When developers code, some security issues can go unnoticed. If this happens, other programs that are made with the flawed code, can inherit the same issues.
GitHub is a code-hosting website popular among developers for open-source projects. And here, it is rolling out a security feature named 'Code Scanning' for all users, on both paid and free accounts.
The feature that GitHub said has been made generally available to all, can help prevent vulnerabilities from ever reaching production by analyzing every pull request, commit, and merge—recognizing vulnerable code as soon as it's created.
Once a flaw in a code is detected, Code Scanning will prompt the developers so they can revise their code.
The feature is launched after GitHub introduced it in public beta back in May 2020.
Since that time, GitHub said that the feature has been used to perform more than 1.4 million scans on more than 12,000 repositories, and has identified over 20,000 vulnerabilities, including remote code execution (RCE), SQL injection, and cross-site scripting (XSS) vulnerabilities.
According to its Docs page, Code Scanning allows developers to find, triage, and prioritize fixes for existing problems in their code.
Code Scanning also prevents developers from introducing new problems.
Developers can even schedule scans for specific days and times, or trigger scans when a specific event occurs in the repository, such as a push.
If the feature finds a potential vulnerability or error in users' code, GitHub will display an alert in the repository.

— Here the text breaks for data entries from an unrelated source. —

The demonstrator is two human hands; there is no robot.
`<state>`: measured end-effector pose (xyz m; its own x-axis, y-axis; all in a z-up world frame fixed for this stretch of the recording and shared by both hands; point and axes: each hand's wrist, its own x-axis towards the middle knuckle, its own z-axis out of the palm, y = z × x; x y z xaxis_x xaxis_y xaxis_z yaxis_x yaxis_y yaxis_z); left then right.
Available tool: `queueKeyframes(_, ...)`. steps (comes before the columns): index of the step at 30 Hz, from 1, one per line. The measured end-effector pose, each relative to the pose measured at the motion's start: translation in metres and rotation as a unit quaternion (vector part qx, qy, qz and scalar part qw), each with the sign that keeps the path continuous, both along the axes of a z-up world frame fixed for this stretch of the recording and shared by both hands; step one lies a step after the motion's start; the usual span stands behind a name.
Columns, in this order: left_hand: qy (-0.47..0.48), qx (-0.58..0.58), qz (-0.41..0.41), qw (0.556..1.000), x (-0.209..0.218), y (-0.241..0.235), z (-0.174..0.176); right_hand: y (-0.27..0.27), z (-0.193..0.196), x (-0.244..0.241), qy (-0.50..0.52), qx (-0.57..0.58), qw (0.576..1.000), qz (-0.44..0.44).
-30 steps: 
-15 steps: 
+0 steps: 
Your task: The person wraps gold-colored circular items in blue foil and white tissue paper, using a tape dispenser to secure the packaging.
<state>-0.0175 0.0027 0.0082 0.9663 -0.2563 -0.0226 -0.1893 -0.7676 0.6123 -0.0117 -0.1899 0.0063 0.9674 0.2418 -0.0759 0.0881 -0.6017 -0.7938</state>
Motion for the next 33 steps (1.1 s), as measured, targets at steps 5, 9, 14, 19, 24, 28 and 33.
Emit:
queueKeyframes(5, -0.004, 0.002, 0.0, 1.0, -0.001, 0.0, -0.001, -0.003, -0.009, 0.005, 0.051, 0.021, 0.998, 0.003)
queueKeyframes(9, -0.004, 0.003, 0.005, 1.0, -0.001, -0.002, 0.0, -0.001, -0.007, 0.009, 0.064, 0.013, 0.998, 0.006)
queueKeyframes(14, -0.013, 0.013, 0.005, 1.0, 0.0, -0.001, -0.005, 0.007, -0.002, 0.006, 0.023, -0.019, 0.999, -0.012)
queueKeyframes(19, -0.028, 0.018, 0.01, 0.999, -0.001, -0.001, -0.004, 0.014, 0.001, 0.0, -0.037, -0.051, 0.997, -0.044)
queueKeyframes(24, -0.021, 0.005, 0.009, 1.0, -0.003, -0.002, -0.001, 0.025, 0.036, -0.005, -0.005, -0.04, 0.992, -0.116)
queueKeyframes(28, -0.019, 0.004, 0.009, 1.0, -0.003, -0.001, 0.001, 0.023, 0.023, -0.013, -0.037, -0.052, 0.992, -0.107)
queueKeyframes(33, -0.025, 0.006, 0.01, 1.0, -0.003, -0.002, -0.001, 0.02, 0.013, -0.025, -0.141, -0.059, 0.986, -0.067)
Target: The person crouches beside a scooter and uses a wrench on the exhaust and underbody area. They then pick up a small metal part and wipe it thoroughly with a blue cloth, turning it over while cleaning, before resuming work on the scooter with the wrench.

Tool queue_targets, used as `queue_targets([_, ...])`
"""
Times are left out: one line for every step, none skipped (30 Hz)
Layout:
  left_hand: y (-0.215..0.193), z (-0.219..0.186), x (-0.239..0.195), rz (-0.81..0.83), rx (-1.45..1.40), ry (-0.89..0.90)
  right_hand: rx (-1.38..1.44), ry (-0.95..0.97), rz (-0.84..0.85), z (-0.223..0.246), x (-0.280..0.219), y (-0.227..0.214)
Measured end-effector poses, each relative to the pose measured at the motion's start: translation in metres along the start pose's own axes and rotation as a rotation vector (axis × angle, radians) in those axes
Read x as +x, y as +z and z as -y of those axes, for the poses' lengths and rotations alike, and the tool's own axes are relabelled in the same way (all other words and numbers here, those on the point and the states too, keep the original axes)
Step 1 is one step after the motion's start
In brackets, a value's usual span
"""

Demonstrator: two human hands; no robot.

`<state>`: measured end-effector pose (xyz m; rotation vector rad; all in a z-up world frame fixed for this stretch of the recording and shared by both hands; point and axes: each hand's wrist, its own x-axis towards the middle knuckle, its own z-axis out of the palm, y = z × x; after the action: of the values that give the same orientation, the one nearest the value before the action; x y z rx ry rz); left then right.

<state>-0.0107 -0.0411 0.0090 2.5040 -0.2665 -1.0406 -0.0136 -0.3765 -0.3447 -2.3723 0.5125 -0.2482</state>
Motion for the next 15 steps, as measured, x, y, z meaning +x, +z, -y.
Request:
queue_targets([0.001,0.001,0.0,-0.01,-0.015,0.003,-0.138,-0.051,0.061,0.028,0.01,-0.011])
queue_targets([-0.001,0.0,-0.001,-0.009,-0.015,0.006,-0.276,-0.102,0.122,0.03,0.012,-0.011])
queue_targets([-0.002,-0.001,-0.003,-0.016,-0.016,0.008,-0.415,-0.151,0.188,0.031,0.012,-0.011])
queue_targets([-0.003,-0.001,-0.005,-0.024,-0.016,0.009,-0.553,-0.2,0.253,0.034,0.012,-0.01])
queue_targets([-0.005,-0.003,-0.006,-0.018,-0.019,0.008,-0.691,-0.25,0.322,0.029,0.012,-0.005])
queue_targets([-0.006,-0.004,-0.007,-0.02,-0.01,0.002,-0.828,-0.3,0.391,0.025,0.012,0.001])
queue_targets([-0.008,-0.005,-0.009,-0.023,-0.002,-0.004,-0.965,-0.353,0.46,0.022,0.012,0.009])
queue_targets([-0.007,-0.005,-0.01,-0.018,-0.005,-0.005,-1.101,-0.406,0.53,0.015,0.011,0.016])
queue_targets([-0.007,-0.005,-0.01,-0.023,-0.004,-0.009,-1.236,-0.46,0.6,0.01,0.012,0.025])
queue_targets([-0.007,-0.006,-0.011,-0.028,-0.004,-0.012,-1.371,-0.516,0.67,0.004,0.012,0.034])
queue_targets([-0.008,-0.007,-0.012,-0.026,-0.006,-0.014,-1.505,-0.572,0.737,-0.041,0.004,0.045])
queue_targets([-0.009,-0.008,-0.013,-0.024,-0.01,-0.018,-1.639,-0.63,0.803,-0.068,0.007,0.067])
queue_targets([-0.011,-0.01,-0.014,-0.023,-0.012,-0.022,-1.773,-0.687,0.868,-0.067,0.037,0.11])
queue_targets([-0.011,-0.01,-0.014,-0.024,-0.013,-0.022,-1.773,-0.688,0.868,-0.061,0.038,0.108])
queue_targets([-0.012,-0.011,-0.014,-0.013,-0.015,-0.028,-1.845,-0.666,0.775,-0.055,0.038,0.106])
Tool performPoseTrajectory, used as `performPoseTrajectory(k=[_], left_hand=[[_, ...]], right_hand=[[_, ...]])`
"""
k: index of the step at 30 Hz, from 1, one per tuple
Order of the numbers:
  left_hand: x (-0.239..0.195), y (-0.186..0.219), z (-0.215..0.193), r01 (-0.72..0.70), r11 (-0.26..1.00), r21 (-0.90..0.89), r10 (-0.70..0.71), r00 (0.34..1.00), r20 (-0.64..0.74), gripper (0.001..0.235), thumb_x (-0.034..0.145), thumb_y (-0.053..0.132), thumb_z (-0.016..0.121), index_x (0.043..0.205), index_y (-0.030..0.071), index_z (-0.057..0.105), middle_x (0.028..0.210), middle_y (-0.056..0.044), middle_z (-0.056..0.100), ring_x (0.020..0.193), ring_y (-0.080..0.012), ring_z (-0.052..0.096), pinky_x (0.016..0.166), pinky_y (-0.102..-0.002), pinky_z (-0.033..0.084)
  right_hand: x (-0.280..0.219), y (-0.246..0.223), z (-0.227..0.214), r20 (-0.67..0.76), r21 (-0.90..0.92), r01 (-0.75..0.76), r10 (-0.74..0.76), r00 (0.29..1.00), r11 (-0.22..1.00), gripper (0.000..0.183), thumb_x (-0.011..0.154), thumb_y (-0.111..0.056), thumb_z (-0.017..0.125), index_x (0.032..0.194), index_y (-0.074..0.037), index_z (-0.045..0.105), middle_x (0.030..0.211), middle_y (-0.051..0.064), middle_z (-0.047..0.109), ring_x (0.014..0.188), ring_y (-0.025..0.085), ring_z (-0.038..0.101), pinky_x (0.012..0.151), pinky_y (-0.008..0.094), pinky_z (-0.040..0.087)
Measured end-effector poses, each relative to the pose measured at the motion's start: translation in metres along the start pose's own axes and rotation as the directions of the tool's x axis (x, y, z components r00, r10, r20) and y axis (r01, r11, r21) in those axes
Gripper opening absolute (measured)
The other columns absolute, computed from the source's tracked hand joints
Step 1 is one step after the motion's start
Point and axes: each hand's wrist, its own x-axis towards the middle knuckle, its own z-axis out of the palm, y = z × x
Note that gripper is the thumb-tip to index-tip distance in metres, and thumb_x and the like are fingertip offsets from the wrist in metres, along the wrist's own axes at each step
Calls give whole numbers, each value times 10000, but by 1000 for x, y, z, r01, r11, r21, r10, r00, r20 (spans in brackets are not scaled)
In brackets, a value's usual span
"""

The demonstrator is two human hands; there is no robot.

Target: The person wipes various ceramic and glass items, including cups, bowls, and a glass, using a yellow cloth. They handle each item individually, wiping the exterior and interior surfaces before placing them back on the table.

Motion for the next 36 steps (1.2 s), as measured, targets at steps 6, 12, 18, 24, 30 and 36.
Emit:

GitHub will show the alert persistently until the developers can solve the issue.
To make this happen, the feature runs top of CodeQL, a technology that GitHub integrated into its platform after it acquired code-analysis platform Semmle in September 2019.
CodeQL stands for "code query language", and is a generic language that allows developers to write rules to detect different versions of the same security flaw across large codebases.
Powering Code Scanning, it can find vulnerabilities and errors in code that is written in the following supported languages:
- C/C++.
- C#.
- Go.
- Java.
- JavaScript/TypeScript.
- Python.
In addition, Code Scanning can also be extended via custom CodeQL templates written by repository owners or by plugging in third-party open-source or commercial static application security testing (SAST) solutions.
To configure Code Scanning, users must visit the 'Security' tab of each of the repositories they want the feature to be enabled.
Here, developers will be prompted to enable the CodeQL queries they want GitHub to use to scan their source code.
To get users started on using Code Scanning, Gitub said that its security team has put together more than 2,000 predefined CodeQL queries that developers can enable for their repositories and automatically check for the most basic security flaws when submitting new code.
"For those interested in helping to secure the open source ecosystem, we also invite you to contribute to the growing list of CodeQL queries and become part of our growing security community," said GitHub.